■ **Problem requirements**
Below are some entries. Repeat exactly the lines from the one with "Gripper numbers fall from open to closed" through the one with "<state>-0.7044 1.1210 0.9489", and only those.

Extracted records below:

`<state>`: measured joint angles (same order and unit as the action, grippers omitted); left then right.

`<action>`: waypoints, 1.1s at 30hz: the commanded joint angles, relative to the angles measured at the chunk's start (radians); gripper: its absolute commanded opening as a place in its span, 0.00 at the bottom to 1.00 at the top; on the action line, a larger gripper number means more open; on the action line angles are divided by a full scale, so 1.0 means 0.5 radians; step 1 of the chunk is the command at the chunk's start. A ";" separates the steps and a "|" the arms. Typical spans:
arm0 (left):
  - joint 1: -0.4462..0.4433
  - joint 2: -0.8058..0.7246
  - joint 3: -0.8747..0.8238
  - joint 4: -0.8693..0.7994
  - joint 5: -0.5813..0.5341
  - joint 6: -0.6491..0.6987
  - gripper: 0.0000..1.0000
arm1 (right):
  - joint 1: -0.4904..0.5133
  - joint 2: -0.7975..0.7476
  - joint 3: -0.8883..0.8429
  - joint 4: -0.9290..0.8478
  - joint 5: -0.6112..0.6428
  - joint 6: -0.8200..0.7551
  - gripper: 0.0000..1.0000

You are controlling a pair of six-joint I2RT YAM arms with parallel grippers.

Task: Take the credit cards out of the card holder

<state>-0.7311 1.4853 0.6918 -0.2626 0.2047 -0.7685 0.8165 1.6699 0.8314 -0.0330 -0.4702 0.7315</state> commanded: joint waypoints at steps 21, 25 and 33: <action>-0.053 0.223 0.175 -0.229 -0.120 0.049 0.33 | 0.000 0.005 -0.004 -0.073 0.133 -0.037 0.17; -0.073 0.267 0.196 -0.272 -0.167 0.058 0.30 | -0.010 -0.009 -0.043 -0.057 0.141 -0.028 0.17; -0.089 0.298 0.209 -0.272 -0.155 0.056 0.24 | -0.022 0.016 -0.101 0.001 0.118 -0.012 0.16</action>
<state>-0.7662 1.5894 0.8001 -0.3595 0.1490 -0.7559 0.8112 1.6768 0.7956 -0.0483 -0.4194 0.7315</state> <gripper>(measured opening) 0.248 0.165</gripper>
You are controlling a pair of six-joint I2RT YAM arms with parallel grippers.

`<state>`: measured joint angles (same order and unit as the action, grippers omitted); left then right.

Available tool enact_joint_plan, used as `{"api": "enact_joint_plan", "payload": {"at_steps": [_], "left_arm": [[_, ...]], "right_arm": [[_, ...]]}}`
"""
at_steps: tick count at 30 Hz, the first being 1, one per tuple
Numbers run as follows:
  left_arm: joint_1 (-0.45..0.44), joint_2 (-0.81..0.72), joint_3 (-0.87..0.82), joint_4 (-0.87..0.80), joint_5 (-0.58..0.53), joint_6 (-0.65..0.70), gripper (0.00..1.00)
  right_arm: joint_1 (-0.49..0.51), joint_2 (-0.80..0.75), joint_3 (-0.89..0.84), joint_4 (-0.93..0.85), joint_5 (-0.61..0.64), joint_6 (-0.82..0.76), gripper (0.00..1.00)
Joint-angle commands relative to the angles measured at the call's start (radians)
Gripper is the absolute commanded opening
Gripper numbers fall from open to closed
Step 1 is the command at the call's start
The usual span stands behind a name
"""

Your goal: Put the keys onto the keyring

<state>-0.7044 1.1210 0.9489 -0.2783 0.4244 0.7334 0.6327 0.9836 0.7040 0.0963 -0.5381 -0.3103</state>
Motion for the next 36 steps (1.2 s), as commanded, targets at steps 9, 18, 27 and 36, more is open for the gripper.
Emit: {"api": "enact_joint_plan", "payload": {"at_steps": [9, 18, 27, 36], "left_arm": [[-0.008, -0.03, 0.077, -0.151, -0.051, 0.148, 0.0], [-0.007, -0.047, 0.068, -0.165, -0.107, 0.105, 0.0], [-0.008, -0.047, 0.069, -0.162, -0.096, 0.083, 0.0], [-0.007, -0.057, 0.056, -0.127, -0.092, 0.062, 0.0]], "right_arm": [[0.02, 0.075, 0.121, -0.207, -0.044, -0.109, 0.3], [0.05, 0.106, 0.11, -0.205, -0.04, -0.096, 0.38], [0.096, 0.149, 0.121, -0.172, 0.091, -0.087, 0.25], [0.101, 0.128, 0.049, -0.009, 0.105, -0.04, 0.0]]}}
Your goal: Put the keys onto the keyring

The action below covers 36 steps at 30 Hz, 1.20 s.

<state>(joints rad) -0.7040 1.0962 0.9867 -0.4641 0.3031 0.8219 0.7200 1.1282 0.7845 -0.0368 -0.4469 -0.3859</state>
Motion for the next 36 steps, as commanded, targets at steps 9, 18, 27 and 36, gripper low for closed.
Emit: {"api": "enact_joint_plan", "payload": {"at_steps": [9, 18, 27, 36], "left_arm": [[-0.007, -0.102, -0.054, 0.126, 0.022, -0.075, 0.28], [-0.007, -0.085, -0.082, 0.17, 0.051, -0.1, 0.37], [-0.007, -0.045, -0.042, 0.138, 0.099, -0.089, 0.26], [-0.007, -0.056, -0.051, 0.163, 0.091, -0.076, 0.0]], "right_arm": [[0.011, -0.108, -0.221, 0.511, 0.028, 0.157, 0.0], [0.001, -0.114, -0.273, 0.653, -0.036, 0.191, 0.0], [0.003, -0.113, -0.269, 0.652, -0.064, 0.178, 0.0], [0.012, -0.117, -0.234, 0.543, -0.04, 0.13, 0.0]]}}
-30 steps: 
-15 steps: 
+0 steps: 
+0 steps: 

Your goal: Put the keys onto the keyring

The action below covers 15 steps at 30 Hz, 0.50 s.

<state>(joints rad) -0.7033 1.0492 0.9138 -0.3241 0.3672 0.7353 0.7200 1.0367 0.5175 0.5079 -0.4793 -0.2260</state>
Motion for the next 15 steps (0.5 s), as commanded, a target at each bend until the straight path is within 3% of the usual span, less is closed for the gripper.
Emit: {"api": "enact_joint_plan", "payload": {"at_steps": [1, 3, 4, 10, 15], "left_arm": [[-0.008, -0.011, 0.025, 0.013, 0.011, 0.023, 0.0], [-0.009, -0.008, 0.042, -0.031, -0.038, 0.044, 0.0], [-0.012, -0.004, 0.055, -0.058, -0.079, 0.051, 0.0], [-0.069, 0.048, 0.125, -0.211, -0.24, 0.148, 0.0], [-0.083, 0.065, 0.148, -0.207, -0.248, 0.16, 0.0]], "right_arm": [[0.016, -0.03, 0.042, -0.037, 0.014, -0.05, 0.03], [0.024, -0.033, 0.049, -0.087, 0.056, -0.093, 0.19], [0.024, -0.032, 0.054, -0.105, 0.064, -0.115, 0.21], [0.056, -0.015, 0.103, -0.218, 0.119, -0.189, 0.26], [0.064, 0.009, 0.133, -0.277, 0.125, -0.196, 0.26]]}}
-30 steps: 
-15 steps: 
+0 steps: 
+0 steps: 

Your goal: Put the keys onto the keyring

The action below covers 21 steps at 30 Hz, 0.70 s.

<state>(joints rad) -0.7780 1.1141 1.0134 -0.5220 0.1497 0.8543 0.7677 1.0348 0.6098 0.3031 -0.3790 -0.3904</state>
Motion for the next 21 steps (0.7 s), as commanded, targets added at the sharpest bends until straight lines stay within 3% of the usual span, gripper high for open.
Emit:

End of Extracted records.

■ **Reply**
Gripper numbers fall from open to closed
Step 1 is the command at the call's start
The usual span stands behind a name
"""

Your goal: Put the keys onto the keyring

<state>-0.7044 1.1210 0.9489 -0.2783 0.4244 0.7334 0.6327 0.9836 0.7040 0.0963 -0.5381 -0.3103</state>

The answer given here is complete.